Records from a data collection:
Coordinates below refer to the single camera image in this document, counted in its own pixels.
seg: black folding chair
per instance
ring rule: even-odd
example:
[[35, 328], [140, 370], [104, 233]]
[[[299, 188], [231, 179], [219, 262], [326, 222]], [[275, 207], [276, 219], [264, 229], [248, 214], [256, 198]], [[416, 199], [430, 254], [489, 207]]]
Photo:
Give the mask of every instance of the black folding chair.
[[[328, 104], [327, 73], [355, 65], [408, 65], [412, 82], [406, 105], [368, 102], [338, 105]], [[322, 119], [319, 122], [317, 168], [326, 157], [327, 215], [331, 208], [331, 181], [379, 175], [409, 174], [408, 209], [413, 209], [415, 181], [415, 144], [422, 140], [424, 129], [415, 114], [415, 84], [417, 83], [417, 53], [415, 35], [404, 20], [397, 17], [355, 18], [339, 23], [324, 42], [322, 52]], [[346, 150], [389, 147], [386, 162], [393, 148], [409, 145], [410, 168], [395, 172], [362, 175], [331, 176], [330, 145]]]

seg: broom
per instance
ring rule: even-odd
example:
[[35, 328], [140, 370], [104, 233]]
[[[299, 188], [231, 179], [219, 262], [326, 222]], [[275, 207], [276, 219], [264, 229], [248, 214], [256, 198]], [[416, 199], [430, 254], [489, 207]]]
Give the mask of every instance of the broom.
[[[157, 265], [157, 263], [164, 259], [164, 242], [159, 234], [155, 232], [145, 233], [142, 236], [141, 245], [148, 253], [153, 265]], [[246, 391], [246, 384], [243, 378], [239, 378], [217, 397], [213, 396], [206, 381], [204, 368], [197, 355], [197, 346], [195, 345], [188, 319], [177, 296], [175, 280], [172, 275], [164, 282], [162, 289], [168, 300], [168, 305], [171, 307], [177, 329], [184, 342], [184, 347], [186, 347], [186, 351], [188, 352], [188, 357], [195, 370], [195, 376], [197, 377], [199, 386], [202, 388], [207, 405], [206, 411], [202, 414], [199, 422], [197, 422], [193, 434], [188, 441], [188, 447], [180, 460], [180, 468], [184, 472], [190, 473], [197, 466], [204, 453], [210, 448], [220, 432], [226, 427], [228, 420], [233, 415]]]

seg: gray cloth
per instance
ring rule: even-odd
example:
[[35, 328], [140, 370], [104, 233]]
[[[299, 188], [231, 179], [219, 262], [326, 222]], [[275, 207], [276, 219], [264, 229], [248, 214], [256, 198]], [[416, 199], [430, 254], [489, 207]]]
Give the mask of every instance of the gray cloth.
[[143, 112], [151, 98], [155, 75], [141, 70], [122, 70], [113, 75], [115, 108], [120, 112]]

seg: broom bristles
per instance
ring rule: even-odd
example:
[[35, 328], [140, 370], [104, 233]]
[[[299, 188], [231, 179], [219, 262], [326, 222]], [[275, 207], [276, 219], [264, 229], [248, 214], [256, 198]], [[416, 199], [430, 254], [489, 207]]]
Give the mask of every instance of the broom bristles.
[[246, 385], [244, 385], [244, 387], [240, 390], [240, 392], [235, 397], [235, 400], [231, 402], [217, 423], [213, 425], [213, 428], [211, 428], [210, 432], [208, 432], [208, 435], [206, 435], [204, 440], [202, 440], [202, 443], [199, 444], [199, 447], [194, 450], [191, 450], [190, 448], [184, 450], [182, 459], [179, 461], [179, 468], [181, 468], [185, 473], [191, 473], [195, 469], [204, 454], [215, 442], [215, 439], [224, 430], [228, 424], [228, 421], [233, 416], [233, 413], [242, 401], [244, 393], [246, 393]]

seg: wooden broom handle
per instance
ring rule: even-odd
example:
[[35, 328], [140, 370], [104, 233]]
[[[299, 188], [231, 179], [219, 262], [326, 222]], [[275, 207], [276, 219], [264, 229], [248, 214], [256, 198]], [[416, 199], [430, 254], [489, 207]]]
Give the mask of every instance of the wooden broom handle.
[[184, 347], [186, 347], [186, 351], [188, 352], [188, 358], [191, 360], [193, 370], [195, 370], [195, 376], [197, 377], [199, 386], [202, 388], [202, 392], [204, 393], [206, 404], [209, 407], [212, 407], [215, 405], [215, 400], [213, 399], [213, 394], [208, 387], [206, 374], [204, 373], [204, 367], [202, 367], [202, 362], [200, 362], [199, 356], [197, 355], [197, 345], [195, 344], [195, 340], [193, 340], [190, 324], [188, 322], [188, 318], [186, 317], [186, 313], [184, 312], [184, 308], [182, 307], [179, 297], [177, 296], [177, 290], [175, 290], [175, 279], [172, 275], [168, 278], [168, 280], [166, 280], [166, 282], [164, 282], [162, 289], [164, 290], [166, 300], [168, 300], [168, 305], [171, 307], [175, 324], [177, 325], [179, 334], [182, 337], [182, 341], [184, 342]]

Task description: Restate each line of the records above without any deviation.

Output below:
Coordinates below refer to the single camera image in this document, counted in its own pixels.
seg: black folding chair
per instance
ring rule: even-odd
example:
[[35, 328], [140, 370], [104, 233]]
[[[299, 188], [231, 179], [219, 262], [326, 222]], [[275, 207], [276, 219], [264, 229], [248, 214], [256, 198]], [[416, 199], [430, 254], [489, 207]]]
Photo:
Give the mask of every instance of the black folding chair.
[[[328, 104], [327, 73], [355, 65], [408, 65], [412, 82], [406, 105], [368, 102], [338, 105]], [[322, 119], [319, 122], [317, 168], [326, 157], [327, 215], [331, 208], [331, 181], [379, 175], [409, 174], [408, 209], [413, 209], [415, 181], [415, 144], [422, 140], [424, 129], [415, 114], [415, 84], [417, 83], [417, 53], [415, 35], [404, 20], [397, 17], [355, 18], [339, 23], [324, 42], [322, 52]], [[346, 150], [389, 147], [386, 162], [393, 148], [409, 145], [410, 168], [395, 172], [362, 175], [331, 176], [330, 145]]]

seg: broom
per instance
ring rule: even-odd
example:
[[35, 328], [140, 370], [104, 233]]
[[[299, 188], [231, 179], [219, 262], [326, 222]], [[275, 207], [276, 219], [264, 229], [248, 214], [256, 198]], [[416, 199], [430, 254], [489, 207]]]
Give the mask of every instance of the broom.
[[[157, 265], [157, 263], [164, 259], [164, 242], [159, 234], [155, 232], [145, 233], [142, 236], [141, 245], [148, 253], [153, 265]], [[246, 391], [246, 384], [243, 378], [239, 378], [217, 397], [213, 396], [206, 381], [204, 368], [197, 355], [197, 346], [195, 345], [188, 319], [177, 296], [175, 280], [172, 275], [164, 282], [162, 289], [168, 300], [168, 305], [171, 307], [177, 329], [184, 342], [184, 347], [186, 347], [186, 351], [188, 352], [188, 357], [195, 370], [195, 376], [197, 377], [199, 386], [202, 388], [207, 405], [206, 411], [202, 414], [199, 422], [197, 422], [193, 434], [188, 441], [188, 447], [180, 460], [180, 468], [184, 472], [190, 473], [197, 466], [204, 453], [210, 448], [220, 432], [226, 427], [228, 420], [233, 415]]]

seg: gray cloth
per instance
ring rule: even-odd
example:
[[35, 328], [140, 370], [104, 233]]
[[[299, 188], [231, 179], [219, 262], [326, 222]], [[275, 207], [276, 219], [264, 229], [248, 214], [256, 198]], [[416, 199], [430, 254], [489, 207]]]
Give the mask of every instance of the gray cloth.
[[143, 112], [151, 98], [155, 75], [141, 70], [122, 70], [113, 75], [115, 108], [120, 112]]

seg: broom bristles
per instance
ring rule: even-odd
example:
[[35, 328], [140, 370], [104, 233]]
[[[299, 188], [231, 179], [219, 262], [326, 222]], [[275, 207], [276, 219], [264, 229], [248, 214], [256, 198]], [[416, 199], [430, 254], [489, 207]]]
Give the mask of every instance of the broom bristles.
[[246, 385], [244, 385], [244, 387], [240, 390], [240, 392], [235, 397], [235, 400], [231, 402], [217, 423], [213, 425], [213, 428], [211, 428], [210, 432], [208, 432], [208, 435], [206, 435], [204, 440], [202, 440], [202, 443], [199, 444], [199, 447], [194, 450], [191, 450], [190, 448], [184, 450], [182, 459], [179, 461], [179, 468], [181, 468], [185, 473], [191, 473], [195, 469], [204, 454], [215, 442], [215, 439], [224, 430], [228, 424], [228, 421], [233, 416], [233, 413], [242, 401], [244, 393], [246, 393]]

seg: wooden broom handle
per instance
ring rule: even-odd
example:
[[35, 328], [140, 370], [104, 233]]
[[[299, 188], [231, 179], [219, 262], [326, 222]], [[275, 207], [276, 219], [264, 229], [248, 214], [256, 198]], [[416, 199], [430, 254], [489, 207]]]
Give the mask of every instance of the wooden broom handle.
[[184, 347], [186, 347], [186, 351], [188, 352], [188, 358], [191, 360], [193, 370], [195, 370], [195, 376], [197, 377], [199, 386], [202, 388], [202, 392], [204, 393], [206, 404], [209, 407], [212, 407], [215, 405], [215, 400], [213, 399], [213, 394], [208, 387], [206, 374], [204, 373], [204, 367], [202, 367], [202, 362], [200, 362], [199, 356], [197, 355], [197, 345], [195, 344], [195, 340], [193, 340], [190, 324], [188, 322], [188, 318], [186, 317], [186, 313], [184, 312], [184, 308], [182, 307], [179, 297], [177, 296], [177, 290], [175, 290], [175, 279], [172, 275], [168, 278], [168, 280], [166, 280], [166, 282], [164, 282], [162, 289], [164, 290], [166, 300], [168, 300], [168, 305], [171, 307], [175, 324], [177, 325], [179, 334], [182, 337], [182, 341], [184, 342]]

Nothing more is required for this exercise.